Gather all lines in the data that hold the string "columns".

(Stored items)
-.-.-

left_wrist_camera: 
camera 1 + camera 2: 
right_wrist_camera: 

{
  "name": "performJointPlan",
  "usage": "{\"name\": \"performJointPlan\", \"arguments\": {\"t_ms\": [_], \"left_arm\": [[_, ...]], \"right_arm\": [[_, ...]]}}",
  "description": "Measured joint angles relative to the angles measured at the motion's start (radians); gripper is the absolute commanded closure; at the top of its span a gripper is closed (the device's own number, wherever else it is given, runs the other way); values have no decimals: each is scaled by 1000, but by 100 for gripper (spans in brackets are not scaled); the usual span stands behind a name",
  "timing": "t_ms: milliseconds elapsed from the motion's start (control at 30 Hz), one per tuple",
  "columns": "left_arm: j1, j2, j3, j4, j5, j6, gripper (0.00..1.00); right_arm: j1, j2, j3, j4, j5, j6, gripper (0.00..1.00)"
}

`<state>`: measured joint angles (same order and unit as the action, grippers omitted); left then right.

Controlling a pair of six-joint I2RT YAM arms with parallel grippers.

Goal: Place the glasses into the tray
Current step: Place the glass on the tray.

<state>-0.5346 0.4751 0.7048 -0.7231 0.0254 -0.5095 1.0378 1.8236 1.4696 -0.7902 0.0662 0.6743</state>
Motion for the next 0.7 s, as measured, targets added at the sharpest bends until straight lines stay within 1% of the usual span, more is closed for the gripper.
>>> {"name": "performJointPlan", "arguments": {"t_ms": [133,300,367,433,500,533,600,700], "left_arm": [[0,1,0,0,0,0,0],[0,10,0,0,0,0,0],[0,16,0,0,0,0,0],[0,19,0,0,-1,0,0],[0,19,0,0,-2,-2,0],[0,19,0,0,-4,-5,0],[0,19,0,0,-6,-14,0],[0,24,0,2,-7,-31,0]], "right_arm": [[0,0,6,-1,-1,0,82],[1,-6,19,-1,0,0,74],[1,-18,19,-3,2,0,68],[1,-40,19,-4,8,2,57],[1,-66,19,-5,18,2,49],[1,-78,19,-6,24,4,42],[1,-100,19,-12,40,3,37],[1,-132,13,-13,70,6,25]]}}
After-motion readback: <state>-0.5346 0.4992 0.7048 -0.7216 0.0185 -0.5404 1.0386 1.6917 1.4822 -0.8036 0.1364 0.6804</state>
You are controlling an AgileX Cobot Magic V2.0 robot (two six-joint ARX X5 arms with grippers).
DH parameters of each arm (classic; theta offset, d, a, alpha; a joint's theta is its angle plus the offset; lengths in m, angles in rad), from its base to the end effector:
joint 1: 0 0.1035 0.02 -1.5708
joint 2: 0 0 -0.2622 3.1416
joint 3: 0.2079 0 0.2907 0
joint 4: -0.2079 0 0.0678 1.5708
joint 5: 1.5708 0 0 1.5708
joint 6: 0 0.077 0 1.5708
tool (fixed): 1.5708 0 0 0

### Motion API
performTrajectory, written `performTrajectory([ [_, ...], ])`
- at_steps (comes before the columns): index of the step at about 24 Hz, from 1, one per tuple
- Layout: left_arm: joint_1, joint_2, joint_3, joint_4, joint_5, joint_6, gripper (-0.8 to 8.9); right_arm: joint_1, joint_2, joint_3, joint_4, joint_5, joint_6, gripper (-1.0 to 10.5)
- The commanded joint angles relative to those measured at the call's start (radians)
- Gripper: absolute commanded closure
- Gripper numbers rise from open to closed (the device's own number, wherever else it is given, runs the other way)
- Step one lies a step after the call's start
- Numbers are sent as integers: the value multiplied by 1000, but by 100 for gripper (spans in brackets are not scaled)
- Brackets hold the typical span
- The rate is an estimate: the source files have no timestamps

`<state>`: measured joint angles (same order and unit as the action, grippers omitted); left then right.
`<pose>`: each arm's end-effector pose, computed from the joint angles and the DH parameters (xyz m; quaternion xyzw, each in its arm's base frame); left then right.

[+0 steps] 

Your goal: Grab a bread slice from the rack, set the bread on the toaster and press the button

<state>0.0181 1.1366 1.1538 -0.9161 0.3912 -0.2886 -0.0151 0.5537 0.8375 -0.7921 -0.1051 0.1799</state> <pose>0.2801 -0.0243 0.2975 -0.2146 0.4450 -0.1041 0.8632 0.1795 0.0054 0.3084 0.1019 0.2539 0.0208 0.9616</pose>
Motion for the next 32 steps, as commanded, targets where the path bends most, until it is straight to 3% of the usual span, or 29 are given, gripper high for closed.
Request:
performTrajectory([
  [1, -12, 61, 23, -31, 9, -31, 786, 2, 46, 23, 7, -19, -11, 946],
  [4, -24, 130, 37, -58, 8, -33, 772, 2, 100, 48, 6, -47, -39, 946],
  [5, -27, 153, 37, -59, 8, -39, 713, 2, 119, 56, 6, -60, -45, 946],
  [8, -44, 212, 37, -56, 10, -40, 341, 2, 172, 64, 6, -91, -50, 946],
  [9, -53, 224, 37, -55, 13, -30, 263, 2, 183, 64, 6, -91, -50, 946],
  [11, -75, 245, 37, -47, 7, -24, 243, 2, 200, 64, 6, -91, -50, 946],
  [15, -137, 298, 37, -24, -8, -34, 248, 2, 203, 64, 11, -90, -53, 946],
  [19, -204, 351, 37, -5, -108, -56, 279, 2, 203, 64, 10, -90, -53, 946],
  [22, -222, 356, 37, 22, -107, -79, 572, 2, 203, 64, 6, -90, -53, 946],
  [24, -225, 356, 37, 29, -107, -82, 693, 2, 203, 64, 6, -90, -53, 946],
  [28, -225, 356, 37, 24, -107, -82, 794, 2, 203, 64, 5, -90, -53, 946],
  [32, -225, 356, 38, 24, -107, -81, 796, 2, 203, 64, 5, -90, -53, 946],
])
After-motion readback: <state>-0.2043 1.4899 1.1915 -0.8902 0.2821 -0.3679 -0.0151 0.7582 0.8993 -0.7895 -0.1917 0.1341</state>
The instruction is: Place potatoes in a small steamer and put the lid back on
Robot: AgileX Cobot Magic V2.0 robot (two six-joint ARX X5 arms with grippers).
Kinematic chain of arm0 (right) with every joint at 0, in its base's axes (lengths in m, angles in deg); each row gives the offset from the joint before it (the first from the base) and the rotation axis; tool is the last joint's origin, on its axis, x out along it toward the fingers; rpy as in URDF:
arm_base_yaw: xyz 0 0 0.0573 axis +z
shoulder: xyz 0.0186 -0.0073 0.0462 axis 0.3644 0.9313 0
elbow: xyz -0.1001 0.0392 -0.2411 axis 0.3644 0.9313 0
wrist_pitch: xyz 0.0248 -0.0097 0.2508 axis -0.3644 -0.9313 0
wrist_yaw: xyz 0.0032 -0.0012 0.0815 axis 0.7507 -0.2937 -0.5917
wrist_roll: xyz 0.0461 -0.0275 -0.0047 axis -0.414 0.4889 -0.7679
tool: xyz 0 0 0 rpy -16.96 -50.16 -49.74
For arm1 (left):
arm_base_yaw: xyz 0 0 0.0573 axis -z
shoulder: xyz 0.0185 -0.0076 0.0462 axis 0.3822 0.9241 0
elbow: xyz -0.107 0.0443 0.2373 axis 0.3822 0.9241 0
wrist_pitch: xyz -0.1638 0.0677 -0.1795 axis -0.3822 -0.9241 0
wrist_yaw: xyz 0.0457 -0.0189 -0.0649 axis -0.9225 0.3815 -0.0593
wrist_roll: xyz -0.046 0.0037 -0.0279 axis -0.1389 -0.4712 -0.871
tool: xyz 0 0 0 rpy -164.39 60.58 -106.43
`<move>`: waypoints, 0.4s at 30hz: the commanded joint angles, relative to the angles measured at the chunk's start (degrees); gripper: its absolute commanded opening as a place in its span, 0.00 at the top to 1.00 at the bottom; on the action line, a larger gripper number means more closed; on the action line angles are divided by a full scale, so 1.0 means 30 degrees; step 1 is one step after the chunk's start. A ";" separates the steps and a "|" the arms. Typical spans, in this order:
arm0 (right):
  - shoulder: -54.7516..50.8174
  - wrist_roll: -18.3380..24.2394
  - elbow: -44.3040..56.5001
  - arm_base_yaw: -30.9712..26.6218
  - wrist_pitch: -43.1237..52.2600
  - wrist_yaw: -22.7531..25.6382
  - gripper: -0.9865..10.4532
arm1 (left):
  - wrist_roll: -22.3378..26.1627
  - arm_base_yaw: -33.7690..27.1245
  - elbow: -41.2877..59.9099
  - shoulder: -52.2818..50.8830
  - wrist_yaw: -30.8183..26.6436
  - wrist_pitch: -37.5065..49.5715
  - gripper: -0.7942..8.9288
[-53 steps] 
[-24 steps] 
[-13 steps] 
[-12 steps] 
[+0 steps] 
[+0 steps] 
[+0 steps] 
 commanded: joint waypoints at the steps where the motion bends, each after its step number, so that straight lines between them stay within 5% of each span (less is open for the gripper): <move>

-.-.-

SOLUTION TO THE EXERCISE:
  "columns": "left_arm: j1, j2, j3, j4, j5, j6, gripper (0.00..1.00); right_arm: j1, j2, j3, j4, j5, j6, gripper (0.00..1.00)"
- at_steps (comes before the columns): index of the step at about 24 Hz, from 1, one per tuple

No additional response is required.